Only the text carries over: repeat the records exactly and drop the images.

____

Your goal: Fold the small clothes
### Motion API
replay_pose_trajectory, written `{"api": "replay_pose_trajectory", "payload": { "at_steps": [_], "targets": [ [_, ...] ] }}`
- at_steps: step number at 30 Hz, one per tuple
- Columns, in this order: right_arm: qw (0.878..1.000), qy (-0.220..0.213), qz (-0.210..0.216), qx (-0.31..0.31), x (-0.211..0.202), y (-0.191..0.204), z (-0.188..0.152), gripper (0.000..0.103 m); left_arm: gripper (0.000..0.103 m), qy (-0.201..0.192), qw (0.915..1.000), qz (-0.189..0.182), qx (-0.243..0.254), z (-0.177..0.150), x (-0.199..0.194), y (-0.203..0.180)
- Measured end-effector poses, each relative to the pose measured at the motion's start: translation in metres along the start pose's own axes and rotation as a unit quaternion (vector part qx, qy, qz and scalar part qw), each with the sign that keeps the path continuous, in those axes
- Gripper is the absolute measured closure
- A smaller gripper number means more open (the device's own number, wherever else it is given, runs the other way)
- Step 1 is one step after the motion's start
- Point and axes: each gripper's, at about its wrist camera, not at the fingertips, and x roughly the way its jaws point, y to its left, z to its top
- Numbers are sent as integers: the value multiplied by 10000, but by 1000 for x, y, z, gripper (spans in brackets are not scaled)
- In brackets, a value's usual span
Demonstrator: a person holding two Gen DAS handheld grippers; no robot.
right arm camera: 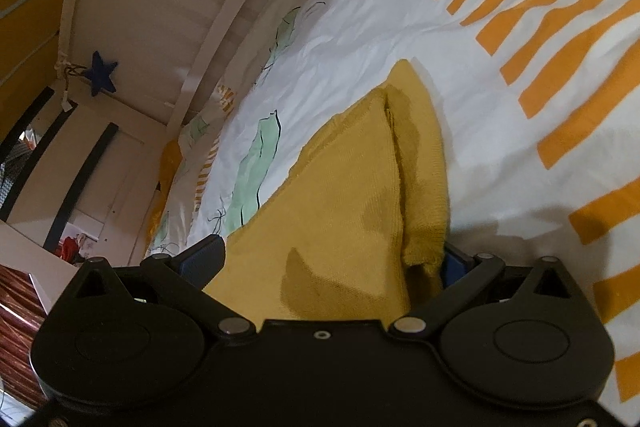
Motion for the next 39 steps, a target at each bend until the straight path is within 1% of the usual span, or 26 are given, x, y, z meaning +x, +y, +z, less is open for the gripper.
{"api": "replay_pose_trajectory", "payload": {
  "at_steps": [3, 6, 9, 12, 14, 17, 21, 24, 28, 33, 36, 39],
  "targets": [
    [10000, 41, -51, -49, 1, 1, 0, 0, 2, -208, 9997, -27, -96, 25, 1, -11],
    [9999, 69, -67, -66, 2, 1, 1, 0, 2, -252, 9995, 105, -174, 53, 15, -25],
    [9999, 97, -40, -56, 2, 0, 2, 0, 2, -176, 9994, 155, -269, 73, 38, -37],
    [9999, 127, -19, -43, 1, 0, 3, 0, 2, -65, 9993, 174, -326, 82, 57, -45],
    [9999, 146, -12, -47, 1, 0, 3, 0, 2, 6, 9993, 254, -279, 86, 70, -50],
    [9999, 162, -17, -40, 2, 0, 4, 0, 2, 104, 9987, 422, -271, 90, 88, -53],
    [9998, 186, -35, -72, 3, 1, 5, 0, 2, 369, 9967, 608, -391, 92, 114, -51],
    [9998, 195, -35, -92, 4, 1, 5, 0, 0, 299, 9963, 769, -235, 91, 120, -56],
    [9997, 205, -32, -121, 5, 1, 6, 0, 0, 300, 9958, 836, -226, 92, 120, -57],
    [9997, 211, -17, -155, 5, 1, 6, 0, 2, 331, 9965, 719, -252, 90, 111, -55],
    [9996, 219, -15, -171, 5, 1, 6, 0, 2, 350, 9971, 620, -262, 80, 98, -55],
    [9996, 219, -19, -199, 5, 1, 6, 0, 2, 417, 9969, 643, -190, 65, 87, -57]
  ]
}}
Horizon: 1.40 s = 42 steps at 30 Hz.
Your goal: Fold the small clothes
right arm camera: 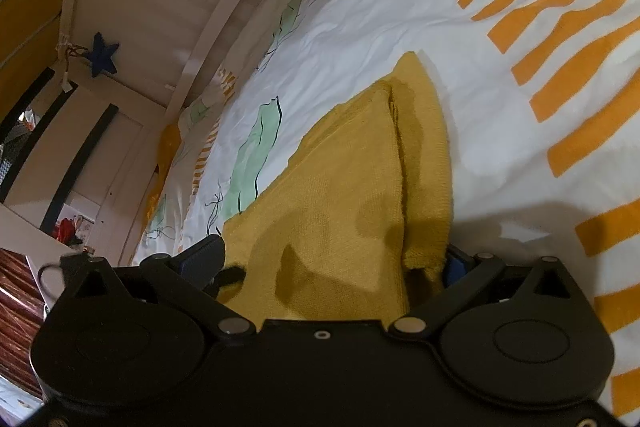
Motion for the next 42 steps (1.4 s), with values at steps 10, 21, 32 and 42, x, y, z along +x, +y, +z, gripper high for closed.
{"api": "replay_pose_trajectory", "payload": {
  "at_steps": [10, 21, 32, 42],
  "targets": [
    [9998, -49, -43, -198, 0, 3, -4, 0, 0, 35, 9987, 285, 427, -15, 2, -11],
    [9994, -89, -61, -342, 1, 6, -6, 0, 0, -37, 9977, 370, 561, -19, 3, -15],
    [9979, -191, -94, -608, 1, 8, -10, 0, 0, -101, 9975, 380, 589, -20, 5, -15],
    [9977, -204, -88, -645, 1, 7, -9, 0, 0, -72, 9978, 315, 574, -18, 4, -14]
  ]
}}
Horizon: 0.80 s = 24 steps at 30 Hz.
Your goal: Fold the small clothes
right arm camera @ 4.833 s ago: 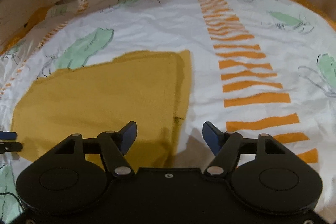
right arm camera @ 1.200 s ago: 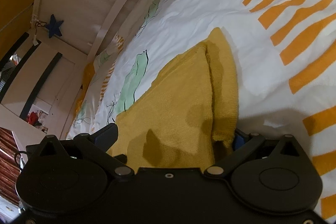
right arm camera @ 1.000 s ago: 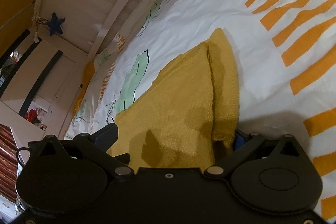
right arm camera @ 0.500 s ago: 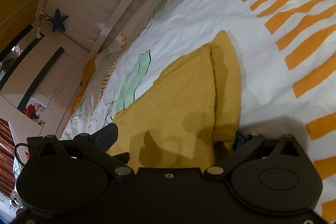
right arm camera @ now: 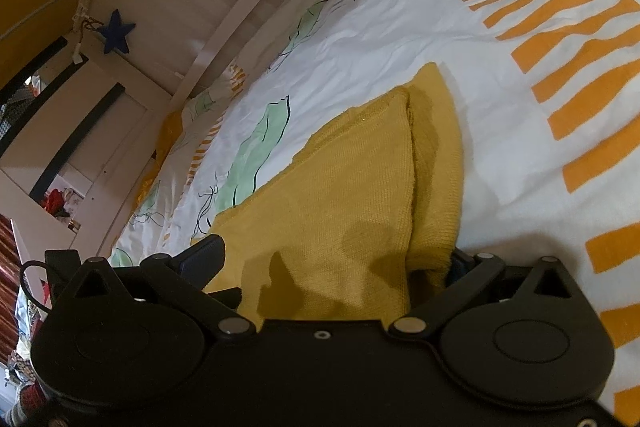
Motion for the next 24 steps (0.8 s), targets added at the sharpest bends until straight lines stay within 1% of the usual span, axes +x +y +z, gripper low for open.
{"api": "replay_pose_trajectory", "payload": {
  "at_steps": [6, 9, 12, 18, 22, 24],
  "targets": [
    [10000, 10, 69, 36, 0, -1, 0, 0, 2, -34, 9995, -239, -227, -4, -12, 13],
    [9999, 28, 113, 62, -1, -2, 1, 0, 2, -85, 9989, -277, -359, -8, -25, 27],
    [9998, 37, 179, 105, -2, -4, 2, 0, 2, -162, 9984, -230, -487, -12, -38, 47],
    [9994, 76, 291, 164, -3, -6, 2, 0, 2, -76, 9965, -191, -808, -14, -58, 96],
    [9991, 91, 366, 193, -3, -7, 2, 0, 2, -233, 9963, 34, -825, -15, -65, 120],
    [9990, 114, 386, 185, -2, -6, 2, 0, 2, -290, 9953, 68, -916, -15, -64, 130]
  ]
}}
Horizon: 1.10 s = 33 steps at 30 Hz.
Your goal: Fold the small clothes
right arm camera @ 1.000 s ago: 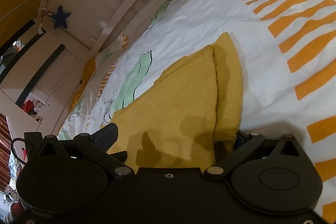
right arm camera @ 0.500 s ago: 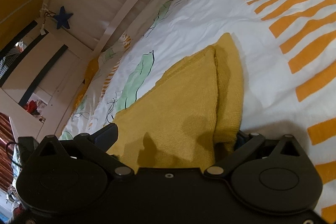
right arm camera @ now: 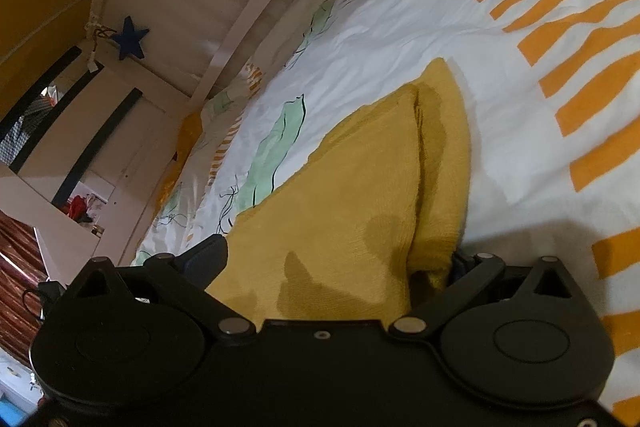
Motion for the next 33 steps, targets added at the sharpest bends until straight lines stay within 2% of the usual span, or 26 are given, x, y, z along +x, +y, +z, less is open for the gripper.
{"api": "replay_pose_trajectory", "payload": {
  "at_steps": [4, 7, 9, 11, 13, 14, 15, 17, 21, 26, 33],
  "targets": [
    [9995, 276, 113, -40, 9, 2, 7, 0, 2, 169, 9994, -228, -219, 8, 6, 16],
    [9984, 527, 194, -79, 22, 7, 13, 0, 2, 92, 9993, -251, -248, 12, 3, 22],
    [9979, 629, 145, -87, 29, 11, 15, 4, 2, 56, 9991, -295, -300, 15, 1, 26],
    [9975, 708, 75, -2, 31, 12, 16, 20, 2, 42, 9986, -347, -403, 17, -1, 30],
    [9967, 785, -128, 153, 29, 8, 16, 52, 2, 25, 9980, -417, -471, 18, -3, 34],
    [9961, 801, -301, 202, 28, 6, 16, 61, 2, 15, 9978, -448, -486, 19, -5, 35],
    [9955, 793, -474, 199, 26, 5, 15, 78, 2, 5, 9977, -479, -489, 20, -6, 36],
    [9947, 750, -703, 97, 22, 11, 14, 80, 2, -21, 9975, -508, -481, 21, -9, 37],
    [9907, 741, -1091, -324, 24, 49, 17, 81, 2, -75, 9977, -504, -455, 22, -13, 43],
    [9898, 711, -977, -760, 36, 111, 26, 82, 2, -75, 9967, -572, -574, 23, -17, 56],
    [9809, 1227, -750, -1307, 101, 181, 10, 82, 2, -112, 9948, -528, -861, 25, -23, 83]
  ]
}}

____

OUTPUT FOR THIS TASK.
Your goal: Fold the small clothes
### Motion API
replay_pose_trajectory, written `{"api": "replay_pose_trajectory", "payload": { "at_steps": [_], "targets": [ [_, ...] ] }}`
- at_steps: step number at 30 Hz, one per tuple
- Columns, in this order: right_arm: qw (0.878..1.000), qy (-0.220..0.213), qz (-0.210..0.216), qx (-0.31..0.31), x (-0.211..0.202), y (-0.191..0.204), z (-0.188..0.152), gripper (0.000..0.103 m); left_arm: gripper (0.000..0.103 m), qy (-0.201..0.192), qw (0.915..1.000), qz (-0.189..0.182), qx (-0.243..0.254), z (-0.177..0.150), x (-0.199..0.194), y (-0.203..0.180)
- Measured end-effector poses, each relative to the pose measured at the motion's start: translation in metres along the start pose's own axes and rotation as a unit quaternion (vector part qx, qy, qz and scalar part qw), each with the sign that keeps the path continuous, in those axes
- Gripper is the absolute measured closure
- A smaller gripper number means more open (the device's own number, wherever else it is given, runs the other way)
- Step 1 is one step after the motion's start
- Point and axes: each gripper's, at about its wrist camera, not at the fingertips, and x roughly the way its jaws point, y to its left, z to its top
- Numbers are sent as integers: the value multiplied by 10000, but by 1000 for x, y, z, gripper (spans in brackets are not scaled)
- In brackets, a value's usual span
Demonstrator: a person holding two Gen DAS handheld grippers; no robot.
right arm camera: 
Motion for the next 39 steps, a target at each bend until the straight path is within 1% of the usual span, or 26 are given, x, y, z meaning +x, +y, +z, less is open for the gripper.
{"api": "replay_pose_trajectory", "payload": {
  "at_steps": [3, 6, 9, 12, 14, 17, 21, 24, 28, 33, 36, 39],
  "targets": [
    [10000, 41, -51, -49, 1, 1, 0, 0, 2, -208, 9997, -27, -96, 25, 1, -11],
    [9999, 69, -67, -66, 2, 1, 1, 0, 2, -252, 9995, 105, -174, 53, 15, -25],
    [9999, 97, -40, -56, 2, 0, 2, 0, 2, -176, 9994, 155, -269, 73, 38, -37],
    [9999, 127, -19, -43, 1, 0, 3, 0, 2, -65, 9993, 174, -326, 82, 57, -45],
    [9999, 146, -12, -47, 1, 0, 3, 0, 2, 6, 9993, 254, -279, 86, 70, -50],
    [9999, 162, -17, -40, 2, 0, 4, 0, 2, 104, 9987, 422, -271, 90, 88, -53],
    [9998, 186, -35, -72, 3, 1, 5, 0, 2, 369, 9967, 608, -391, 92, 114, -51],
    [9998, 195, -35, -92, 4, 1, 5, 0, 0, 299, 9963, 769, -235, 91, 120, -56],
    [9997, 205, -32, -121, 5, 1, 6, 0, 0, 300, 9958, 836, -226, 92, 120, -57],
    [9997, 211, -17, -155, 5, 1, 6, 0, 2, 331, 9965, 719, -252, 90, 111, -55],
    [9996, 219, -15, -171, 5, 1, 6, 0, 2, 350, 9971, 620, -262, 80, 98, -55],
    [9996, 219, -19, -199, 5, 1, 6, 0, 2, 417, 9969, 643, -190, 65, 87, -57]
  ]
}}
Horizon: 1.40 s = 42 steps at 30 Hz.
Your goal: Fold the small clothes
right arm camera: 
Motion for the next 42 steps (1.4 s), with values at steps 10, 21, 32 and 42, x, y, z along +x, +y, +z, gripper high for closed.
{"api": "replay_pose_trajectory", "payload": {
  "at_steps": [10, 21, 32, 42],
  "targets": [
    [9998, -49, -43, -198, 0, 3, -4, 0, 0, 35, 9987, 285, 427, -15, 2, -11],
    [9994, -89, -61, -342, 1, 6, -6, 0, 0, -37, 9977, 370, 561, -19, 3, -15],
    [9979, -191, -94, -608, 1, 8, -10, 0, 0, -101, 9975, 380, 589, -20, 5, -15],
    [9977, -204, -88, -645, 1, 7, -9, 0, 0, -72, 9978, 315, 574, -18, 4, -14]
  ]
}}
Horizon: 0.80 s = 24 steps at 30 Hz.
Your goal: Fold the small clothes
right arm camera @ 4.833 s ago: 
right arm camera @ 1.200 s ago: 
right arm camera @ 1.000 s ago: 
right arm camera @ 0.500 s ago: 
right arm camera @ now: 
Motion for the next 24 steps (0.8 s), targets added at the sharpest bends until straight lines stay within 1% of the usual span, axes +x +y +z, gripper low for open.
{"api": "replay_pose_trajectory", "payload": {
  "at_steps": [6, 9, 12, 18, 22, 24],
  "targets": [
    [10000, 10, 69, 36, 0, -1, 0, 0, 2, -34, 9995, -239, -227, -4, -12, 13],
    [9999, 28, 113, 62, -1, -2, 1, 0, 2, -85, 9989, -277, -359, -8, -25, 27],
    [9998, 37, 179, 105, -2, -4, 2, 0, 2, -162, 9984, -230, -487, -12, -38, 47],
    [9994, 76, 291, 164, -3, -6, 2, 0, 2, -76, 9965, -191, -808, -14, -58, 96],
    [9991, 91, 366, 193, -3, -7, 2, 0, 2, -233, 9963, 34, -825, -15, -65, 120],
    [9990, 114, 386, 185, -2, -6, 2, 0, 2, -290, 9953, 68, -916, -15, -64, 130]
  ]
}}
Horizon: 1.10 s = 33 steps at 30 Hz.
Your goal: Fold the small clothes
right arm camera @ 1.000 s ago: 
right arm camera @ 0.500 s ago: 
right arm camera @ now: 
Motion for the next 33 steps, targets added at the sharpest bends until straight lines stay within 2% of the usual span, or 26 are given, x, y, z along +x, +y, +z, less is open for the gripper.
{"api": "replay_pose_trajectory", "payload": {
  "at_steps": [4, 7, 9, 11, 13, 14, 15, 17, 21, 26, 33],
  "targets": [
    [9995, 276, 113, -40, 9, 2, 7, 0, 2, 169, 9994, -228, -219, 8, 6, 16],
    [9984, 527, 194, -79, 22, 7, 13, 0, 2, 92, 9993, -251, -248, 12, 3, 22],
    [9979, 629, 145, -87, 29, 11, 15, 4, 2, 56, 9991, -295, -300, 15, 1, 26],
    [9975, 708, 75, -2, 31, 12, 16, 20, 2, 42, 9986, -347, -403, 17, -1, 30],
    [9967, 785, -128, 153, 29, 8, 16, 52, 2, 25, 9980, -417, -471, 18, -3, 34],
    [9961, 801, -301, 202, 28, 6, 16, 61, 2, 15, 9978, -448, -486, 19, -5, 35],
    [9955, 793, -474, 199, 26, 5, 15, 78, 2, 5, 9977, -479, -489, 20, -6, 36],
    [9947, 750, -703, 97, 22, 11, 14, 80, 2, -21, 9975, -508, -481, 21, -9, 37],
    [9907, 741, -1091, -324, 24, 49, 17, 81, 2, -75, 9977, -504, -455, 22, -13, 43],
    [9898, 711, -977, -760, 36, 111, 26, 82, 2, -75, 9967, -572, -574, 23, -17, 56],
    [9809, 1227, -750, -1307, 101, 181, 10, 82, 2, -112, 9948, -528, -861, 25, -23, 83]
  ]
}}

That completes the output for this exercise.